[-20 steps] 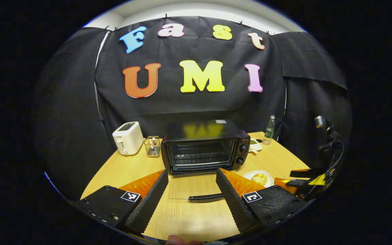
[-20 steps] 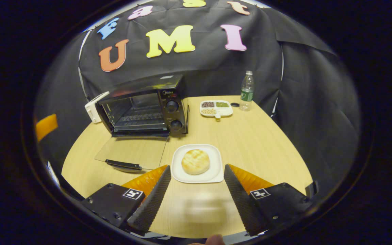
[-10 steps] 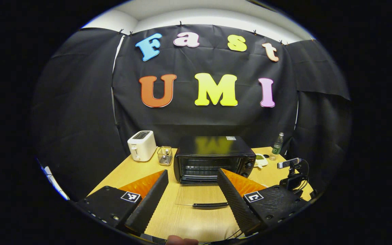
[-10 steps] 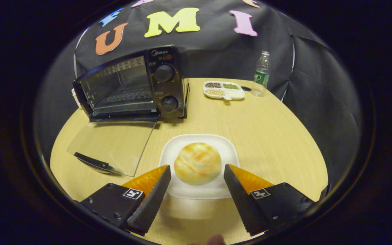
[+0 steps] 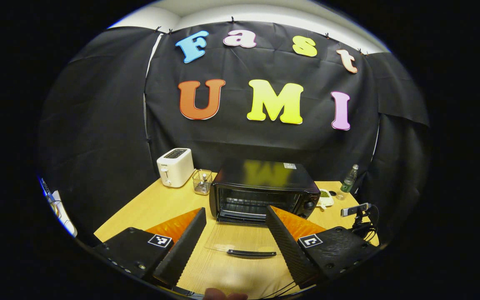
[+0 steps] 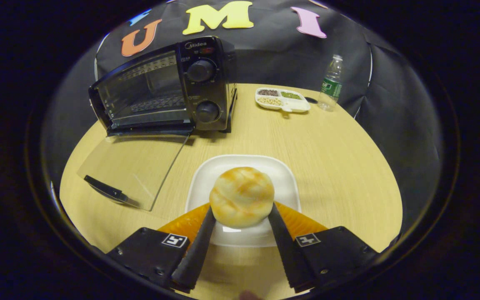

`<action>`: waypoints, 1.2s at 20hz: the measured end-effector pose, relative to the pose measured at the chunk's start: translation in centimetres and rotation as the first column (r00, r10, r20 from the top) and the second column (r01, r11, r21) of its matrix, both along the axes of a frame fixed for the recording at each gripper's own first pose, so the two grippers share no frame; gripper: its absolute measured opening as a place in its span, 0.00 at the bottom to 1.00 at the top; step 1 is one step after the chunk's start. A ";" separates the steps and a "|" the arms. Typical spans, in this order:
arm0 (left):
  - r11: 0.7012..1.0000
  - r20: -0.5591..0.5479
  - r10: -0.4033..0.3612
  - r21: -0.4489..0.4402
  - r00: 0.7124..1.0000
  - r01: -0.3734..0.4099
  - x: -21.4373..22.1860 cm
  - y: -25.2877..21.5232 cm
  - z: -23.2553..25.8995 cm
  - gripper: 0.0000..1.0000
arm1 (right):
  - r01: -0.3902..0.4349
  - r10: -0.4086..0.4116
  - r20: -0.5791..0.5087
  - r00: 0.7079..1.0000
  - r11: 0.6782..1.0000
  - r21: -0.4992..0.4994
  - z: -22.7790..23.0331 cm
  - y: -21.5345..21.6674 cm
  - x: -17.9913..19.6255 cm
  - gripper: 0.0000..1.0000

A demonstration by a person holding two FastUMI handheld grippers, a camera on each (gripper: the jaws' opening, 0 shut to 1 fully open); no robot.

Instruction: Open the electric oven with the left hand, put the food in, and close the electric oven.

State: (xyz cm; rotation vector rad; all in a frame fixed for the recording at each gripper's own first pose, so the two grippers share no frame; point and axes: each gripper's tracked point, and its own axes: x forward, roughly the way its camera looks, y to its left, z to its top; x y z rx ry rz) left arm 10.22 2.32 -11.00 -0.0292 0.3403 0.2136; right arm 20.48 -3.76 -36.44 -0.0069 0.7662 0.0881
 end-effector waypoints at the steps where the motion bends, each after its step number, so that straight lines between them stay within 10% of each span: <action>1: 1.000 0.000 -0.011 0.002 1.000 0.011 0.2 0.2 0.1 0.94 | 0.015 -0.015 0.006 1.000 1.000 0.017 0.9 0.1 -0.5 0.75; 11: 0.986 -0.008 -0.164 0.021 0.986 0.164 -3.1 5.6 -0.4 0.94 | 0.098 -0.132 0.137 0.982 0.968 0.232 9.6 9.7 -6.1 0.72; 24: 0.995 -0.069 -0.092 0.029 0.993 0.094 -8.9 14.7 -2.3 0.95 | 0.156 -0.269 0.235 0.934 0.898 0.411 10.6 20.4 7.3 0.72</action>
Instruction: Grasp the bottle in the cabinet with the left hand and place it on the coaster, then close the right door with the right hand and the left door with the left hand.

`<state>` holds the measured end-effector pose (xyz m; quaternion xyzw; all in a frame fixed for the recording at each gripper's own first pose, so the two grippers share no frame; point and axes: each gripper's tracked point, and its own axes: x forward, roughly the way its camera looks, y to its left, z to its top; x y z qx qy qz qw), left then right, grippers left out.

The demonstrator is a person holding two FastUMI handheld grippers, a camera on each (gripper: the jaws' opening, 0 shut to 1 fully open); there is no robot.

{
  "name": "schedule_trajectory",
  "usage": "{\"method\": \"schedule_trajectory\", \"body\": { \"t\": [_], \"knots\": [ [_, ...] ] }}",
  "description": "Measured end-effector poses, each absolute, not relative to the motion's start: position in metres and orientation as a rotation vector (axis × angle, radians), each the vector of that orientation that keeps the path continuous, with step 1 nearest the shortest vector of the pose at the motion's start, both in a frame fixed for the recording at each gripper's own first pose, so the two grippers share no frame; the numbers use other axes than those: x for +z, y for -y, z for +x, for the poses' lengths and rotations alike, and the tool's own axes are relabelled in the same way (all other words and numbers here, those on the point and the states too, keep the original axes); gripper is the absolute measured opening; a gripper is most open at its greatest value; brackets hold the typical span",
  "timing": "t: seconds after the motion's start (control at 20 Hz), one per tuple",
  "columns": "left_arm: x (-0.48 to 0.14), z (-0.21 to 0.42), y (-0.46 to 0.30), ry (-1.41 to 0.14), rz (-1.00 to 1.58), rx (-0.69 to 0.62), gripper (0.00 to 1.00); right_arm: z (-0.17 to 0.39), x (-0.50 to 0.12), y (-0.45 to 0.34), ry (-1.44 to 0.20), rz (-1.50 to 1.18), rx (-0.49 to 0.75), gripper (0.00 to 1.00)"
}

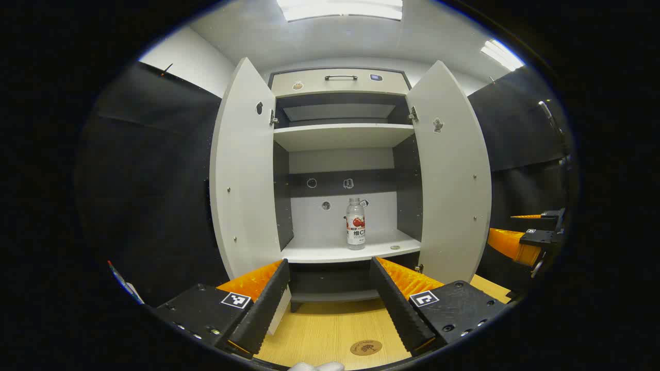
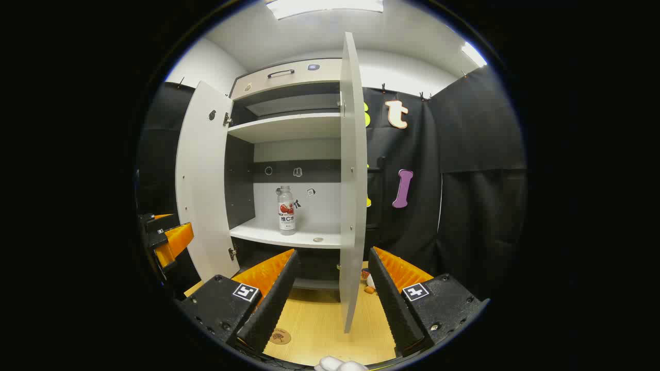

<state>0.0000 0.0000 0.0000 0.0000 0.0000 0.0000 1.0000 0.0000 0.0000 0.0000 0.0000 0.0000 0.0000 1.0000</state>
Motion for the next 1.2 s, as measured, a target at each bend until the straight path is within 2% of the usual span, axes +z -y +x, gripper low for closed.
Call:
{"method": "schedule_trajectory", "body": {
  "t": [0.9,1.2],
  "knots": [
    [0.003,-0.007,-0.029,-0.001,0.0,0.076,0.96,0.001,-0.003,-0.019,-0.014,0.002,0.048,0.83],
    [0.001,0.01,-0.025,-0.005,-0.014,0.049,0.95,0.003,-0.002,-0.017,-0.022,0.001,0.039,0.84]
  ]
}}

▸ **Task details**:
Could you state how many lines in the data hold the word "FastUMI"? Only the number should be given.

▸ **Problem solution**:
2